Python: bytes copy (original) vs memoryview (zero-copy)

Python bytes event delivery flamegraph
Python — bytes (original)
Event delivery: 6.77 % · Throughput: 33.5 Gb/s
PyBytes_FromStringAndSize dominates — each C buffer is copied into a new Python bytes object on every callback.
Python memoryview event delivery flamegraph
Python — memoryview ✨ (zero-copy)
Event delivery: 3.16 % · Throughput: 60.6 Gb/s
The copy call disappears; remaining overhead is GIL acquisition and CPython interpreter bookkeeping around the view creation.

Experiment 2 — Control: S3 Download to Disk (5 GiB)

Writing to disk bypasses the application-layer callback entirely; the C runtime handles I/O without crossing the FFI boundary. All three languages converge to near-identical throughput, confirming that RAM-download overhead is caused solely by FFI data marshalling, not by binding infrastructure.

LanguageThroughputDurationvs C (disk)
C14.08 Gb/s3.05 s100 % (baseline)
Java14.10 Gb/s3.05 s100.1 %
Python13.05 Gb/s3.29 s92.7 %
C — Disk
🚀 14.08 Gb/s ⏱ 3.05 s

C writing to disk — sets the disk-I/O bound baseline.

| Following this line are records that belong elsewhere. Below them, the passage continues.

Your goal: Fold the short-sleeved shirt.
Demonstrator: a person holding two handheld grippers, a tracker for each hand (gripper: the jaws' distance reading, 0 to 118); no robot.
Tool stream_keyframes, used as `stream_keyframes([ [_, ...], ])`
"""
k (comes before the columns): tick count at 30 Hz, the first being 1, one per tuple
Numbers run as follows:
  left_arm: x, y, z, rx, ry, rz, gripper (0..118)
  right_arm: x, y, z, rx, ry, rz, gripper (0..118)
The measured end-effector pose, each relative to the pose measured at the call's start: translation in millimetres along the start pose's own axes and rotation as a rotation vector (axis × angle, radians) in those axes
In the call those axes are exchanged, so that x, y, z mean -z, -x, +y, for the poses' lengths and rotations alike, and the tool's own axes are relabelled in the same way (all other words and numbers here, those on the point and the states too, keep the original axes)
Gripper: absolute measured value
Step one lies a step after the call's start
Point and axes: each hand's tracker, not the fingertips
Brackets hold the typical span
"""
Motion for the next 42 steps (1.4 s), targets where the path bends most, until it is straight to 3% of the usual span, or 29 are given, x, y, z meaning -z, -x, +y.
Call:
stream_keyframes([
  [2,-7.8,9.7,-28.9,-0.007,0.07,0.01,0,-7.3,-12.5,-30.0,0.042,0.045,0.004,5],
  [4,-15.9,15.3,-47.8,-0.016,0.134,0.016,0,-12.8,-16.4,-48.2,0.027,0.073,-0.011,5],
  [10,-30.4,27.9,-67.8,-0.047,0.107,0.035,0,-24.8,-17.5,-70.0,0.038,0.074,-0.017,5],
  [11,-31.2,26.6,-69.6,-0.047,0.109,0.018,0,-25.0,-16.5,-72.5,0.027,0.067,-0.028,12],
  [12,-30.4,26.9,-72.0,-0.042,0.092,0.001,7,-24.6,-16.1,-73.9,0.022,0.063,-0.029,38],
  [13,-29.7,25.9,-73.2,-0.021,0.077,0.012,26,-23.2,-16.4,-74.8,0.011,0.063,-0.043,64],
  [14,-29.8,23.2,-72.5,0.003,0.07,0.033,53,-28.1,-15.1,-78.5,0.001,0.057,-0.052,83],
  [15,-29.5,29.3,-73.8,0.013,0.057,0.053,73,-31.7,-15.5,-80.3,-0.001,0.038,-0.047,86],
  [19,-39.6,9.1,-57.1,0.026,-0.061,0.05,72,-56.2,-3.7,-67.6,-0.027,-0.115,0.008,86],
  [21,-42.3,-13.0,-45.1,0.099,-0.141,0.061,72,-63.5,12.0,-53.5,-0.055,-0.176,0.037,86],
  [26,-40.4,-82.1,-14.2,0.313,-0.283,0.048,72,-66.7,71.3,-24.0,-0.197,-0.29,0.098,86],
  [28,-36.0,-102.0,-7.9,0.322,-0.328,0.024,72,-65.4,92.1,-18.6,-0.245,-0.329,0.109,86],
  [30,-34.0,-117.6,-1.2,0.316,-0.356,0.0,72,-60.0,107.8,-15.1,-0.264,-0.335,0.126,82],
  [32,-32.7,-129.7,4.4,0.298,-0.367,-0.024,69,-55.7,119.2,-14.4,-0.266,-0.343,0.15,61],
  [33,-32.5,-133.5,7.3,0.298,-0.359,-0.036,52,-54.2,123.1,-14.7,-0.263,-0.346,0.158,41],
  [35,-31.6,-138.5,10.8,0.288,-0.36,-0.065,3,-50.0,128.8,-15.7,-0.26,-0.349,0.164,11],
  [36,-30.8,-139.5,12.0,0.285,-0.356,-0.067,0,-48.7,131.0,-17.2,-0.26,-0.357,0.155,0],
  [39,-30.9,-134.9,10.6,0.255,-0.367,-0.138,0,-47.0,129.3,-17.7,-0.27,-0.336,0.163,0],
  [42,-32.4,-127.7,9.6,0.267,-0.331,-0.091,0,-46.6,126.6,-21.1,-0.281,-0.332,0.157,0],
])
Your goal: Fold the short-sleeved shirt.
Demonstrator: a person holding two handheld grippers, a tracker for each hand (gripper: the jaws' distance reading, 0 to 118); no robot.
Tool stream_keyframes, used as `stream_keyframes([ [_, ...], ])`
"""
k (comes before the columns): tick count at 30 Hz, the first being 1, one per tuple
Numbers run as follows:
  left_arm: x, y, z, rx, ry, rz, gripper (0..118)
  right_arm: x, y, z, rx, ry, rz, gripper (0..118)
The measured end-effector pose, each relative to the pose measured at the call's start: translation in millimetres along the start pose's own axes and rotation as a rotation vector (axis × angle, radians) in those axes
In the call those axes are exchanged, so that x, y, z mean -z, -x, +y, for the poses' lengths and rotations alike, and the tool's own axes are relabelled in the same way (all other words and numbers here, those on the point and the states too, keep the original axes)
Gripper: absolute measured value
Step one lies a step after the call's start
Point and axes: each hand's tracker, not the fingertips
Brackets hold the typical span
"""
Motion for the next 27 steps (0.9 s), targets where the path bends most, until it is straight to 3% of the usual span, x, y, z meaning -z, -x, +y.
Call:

No application callback invoked; all throughput comes from the CRT's internal write path.

Open C disk flamegraph
Python — Disk
🚀 13.05 Gb/s ⏱ 3.29 s vs C disk: 92.7 %

Python writing to disk achieves 93 % of C performance — a dramatic contrast to the 48 % seen in the RAM-download test. The 7 % gap is attributable to Python interpreter startup cost and minor scheduling overhead, not data marshalling.

Open Python disk flamegraph
Java — Disk
🚀 14.10 Gb/s ⏱ 3.05 s vs C disk: 100.1 %

Java writing to disk matches C throughput exactly. In the RAM-download test Java reached only 23 % of C — meaning 77 % of Java's overhead is purely FFI marshalling, eliminated the moment no callback crosses the language boundary.

Open Java disk flamegraph

Additional Benchmarks

Supplementary benchmark suites exploring 3rd-party AWS SDK clients and alternative execution models (free-threading Python, Transfer Manager, etc.).

3rd-Party Client Benchmark
Java SDK CRT Client Java Transfer Manager CRT Python free-threading CLI

Profiles of 3rd-party AWS SDK clients backed by CRT on a 10,000 × 1 MiB S3 download workload. Includes system-level perf flamegraphs and Python-level py-spy profiles. The Java SDK CRT client achieves 22.88 Gb/s; the Python free-threading variant reaches 5.18 Gb/s.

View 3rd-party benchmark results

How to Read These Flamegraphs

Each flamegraph was generated from perf record -F 99 --call-graph dwarf and converted to interactive SVG. The x-axis width is proportional to CPU time; y-axis height represents call-stack depth. Colors are arbitrary (no performance meaning). The critical region to compare across profiles is __s3_meta_request_event_delivery_task: it is a thin sliver in C (0.04 %) but dominates the Java profile (12.32 %) and is clearly visible in Python (6.77 %). Click a frame to zoom; press Ctrl+F to search.